Bovine milk microbiota: comparison among three different DNA extraction protocols to identify a better approach for bacterial analysis. milk metagenome

Generating high-quality bacterial DNA for metagenomics characterization via shotgun or barcoded amplicons could be critical when starting from a matrix like milk, a complex biological fluid with high fat, protein, and calcium content. Here, bacterial DNA from one ultra-high temperature (UHT) commercial milk sample artificially spiked by a mock community (ZymoBIOMICS Microbial Community Standard) with a predetermined composition and from three bulk tank milk (raw milk) samples was isolated by three different protocols to evaluate the effect of the extraction procedures on milk microbiota composition and to identify the best approach for its characterization.For each extraction procedure, we performed at least 5 replicate experiments, in order to compensate for eventual one-time extraction differences.
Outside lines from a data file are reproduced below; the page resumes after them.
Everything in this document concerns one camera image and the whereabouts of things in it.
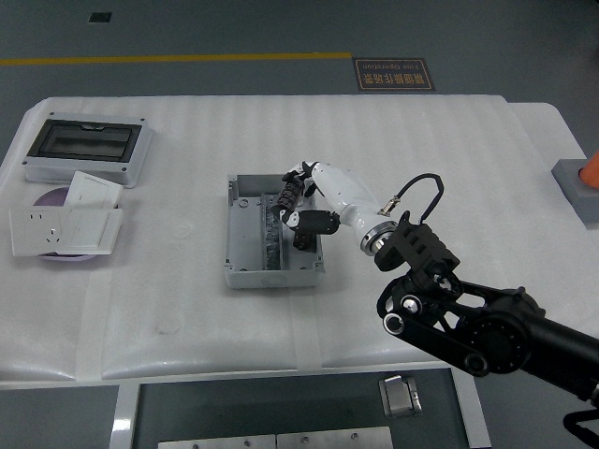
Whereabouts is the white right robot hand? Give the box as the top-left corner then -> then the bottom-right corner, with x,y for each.
279,160 -> 381,253

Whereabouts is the black cylindrical battery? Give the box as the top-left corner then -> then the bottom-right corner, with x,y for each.
274,180 -> 303,212

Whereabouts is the grey open junction box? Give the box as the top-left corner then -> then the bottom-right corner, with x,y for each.
223,172 -> 327,290

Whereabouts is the grey distribution box dark cover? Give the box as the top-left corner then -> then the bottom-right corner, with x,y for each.
22,111 -> 154,189

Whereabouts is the black floor sign orange text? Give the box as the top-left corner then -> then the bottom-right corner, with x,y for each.
351,57 -> 437,94

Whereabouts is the white foam mat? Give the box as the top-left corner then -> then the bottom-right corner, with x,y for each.
0,95 -> 589,381

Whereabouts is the silver metal latch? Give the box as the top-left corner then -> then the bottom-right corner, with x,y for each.
378,374 -> 423,418

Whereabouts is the grey square base block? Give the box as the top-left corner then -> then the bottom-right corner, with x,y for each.
550,158 -> 599,228

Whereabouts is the orange cone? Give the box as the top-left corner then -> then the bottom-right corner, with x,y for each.
578,150 -> 599,189

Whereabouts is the grey metal plate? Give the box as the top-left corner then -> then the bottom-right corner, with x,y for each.
157,434 -> 277,449

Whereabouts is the purple round plate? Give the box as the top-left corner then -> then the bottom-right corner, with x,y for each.
33,186 -> 113,263

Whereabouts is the metal mounting rail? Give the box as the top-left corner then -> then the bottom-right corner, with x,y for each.
258,191 -> 286,272

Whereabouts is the white wall switch panel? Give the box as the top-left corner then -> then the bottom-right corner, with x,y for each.
64,170 -> 124,210
58,208 -> 124,256

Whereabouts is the white wall socket panel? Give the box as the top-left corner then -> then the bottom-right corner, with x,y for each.
8,208 -> 71,257

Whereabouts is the white table frame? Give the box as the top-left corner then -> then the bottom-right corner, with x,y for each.
110,367 -> 492,449

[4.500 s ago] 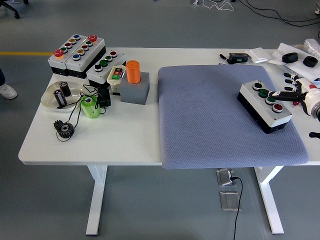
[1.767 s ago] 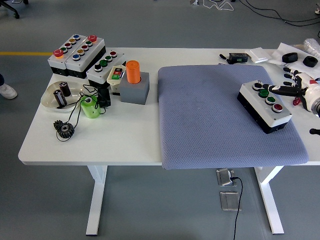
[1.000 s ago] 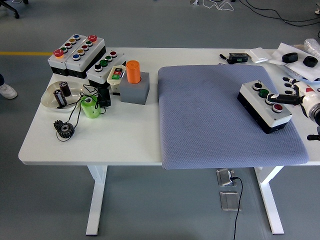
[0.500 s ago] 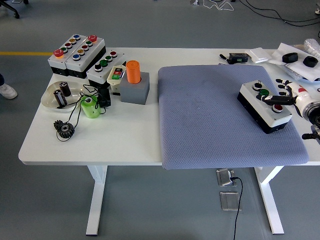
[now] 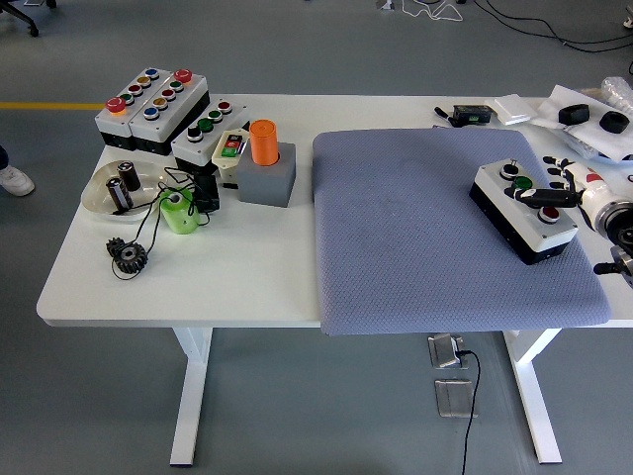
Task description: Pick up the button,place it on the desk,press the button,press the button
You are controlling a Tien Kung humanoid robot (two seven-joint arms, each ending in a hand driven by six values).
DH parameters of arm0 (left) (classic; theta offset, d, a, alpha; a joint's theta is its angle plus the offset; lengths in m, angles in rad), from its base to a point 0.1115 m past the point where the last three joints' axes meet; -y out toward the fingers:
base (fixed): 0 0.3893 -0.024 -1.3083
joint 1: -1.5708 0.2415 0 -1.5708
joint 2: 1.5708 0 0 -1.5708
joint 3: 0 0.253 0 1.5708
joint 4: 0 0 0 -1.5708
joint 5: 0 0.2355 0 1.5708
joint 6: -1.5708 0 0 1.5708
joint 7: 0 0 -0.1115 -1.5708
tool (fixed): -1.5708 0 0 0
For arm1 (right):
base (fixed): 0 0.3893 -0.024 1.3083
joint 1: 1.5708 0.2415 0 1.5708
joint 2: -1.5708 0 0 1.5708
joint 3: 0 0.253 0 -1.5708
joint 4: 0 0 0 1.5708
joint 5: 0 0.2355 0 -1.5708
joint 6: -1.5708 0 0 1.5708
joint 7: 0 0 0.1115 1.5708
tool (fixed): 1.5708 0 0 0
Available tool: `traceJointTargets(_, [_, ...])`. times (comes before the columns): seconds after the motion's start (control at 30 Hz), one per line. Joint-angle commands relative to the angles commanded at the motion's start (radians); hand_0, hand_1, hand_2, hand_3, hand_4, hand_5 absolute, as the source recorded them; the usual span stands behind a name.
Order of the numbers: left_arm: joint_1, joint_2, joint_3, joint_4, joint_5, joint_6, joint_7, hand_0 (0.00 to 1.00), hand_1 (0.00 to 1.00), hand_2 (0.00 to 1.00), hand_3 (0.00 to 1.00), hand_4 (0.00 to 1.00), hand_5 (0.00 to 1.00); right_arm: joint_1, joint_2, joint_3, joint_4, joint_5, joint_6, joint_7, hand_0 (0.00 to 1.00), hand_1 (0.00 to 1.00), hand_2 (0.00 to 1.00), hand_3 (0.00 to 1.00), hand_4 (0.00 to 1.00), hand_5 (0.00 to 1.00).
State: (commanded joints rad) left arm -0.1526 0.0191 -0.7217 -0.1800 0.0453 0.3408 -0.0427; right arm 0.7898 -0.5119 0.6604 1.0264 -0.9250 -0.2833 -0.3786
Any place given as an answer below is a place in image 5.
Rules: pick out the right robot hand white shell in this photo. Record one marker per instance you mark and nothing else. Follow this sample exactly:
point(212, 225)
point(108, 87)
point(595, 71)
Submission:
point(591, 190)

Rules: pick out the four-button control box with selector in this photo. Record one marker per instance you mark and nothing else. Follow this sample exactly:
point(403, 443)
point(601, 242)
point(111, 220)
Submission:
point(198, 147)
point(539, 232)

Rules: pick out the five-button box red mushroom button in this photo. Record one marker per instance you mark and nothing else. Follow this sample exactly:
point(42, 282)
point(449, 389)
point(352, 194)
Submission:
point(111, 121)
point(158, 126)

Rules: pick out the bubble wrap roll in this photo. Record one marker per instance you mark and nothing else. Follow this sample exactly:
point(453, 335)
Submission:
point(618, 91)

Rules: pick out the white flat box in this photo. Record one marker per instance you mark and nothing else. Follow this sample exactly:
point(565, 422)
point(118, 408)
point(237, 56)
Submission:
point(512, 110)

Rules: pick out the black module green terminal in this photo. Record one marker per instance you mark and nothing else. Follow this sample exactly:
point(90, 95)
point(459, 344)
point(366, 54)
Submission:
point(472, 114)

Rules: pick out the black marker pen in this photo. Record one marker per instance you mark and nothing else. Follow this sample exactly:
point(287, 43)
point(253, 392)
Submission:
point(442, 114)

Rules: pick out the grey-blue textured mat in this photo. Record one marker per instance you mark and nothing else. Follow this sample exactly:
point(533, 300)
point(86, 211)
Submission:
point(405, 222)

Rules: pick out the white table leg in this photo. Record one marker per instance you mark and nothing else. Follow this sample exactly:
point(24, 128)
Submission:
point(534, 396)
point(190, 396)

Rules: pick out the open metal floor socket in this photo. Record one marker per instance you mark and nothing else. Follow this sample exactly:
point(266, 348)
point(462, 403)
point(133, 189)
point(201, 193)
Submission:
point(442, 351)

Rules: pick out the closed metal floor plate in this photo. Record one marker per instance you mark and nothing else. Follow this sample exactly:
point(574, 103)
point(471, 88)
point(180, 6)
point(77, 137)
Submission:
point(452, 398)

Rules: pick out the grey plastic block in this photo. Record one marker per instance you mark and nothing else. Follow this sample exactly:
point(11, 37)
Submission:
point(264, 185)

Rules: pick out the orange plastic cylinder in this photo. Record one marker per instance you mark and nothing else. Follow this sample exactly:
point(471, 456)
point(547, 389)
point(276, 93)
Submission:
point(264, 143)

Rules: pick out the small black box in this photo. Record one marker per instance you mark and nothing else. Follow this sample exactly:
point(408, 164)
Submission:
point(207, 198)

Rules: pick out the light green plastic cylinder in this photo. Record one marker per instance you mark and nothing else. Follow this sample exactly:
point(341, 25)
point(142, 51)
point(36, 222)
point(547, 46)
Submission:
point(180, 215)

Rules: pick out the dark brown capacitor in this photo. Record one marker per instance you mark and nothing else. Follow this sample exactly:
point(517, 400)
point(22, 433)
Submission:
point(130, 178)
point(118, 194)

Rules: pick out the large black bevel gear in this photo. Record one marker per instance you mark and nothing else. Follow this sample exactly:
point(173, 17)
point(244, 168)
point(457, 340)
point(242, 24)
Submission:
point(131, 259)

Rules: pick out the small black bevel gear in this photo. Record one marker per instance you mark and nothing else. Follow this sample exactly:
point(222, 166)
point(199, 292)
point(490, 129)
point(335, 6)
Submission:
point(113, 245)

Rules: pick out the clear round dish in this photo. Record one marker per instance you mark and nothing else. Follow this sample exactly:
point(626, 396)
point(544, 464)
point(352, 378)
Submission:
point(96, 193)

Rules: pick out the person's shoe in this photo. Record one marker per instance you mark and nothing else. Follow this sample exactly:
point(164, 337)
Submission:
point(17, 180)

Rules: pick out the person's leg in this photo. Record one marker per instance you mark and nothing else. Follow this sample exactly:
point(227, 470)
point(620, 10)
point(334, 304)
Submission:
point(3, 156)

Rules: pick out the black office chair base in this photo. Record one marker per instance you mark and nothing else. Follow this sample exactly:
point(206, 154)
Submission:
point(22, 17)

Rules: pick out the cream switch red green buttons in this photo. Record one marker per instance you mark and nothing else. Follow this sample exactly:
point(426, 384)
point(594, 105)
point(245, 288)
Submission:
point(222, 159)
The performance and reproducibility of these protocols were assessed based on the quality and quantity of the DNA extracted, and bacterial community composition.

以脂肪、蛋白质与钙含量较高的复杂生物流体牛奶作为起始基质时，通过鸟枪法（shotgun）或带条形码扩增子（barcoded amplicons）开展宏基因组学（metagenomics）表征分析以获取高质量细菌DNA，往往至关重要。本研究中，研究人员采用三种不同的提取方案，对一份经预设组成的模拟群落（mock community，ZymoBIOMICS微生物群落标准品）人工掺入的超高温（UHT）市售牛奶样本，以及三份散装罐牛奶（生鲜乳）样本中的细菌DNA进行分离，以评估提取流程对牛奶微生物群组成的影响，并筛选出最优的牛奶微生物群表征方法。针对每种提取方案，我们均开展了至少5次重复实验，以抵消单次提取可能存在的偶然差异。研究基于提取所得DNA的质量与含量，以及细菌群落组成，对这些提取方案的性能与可重复性进行了评估。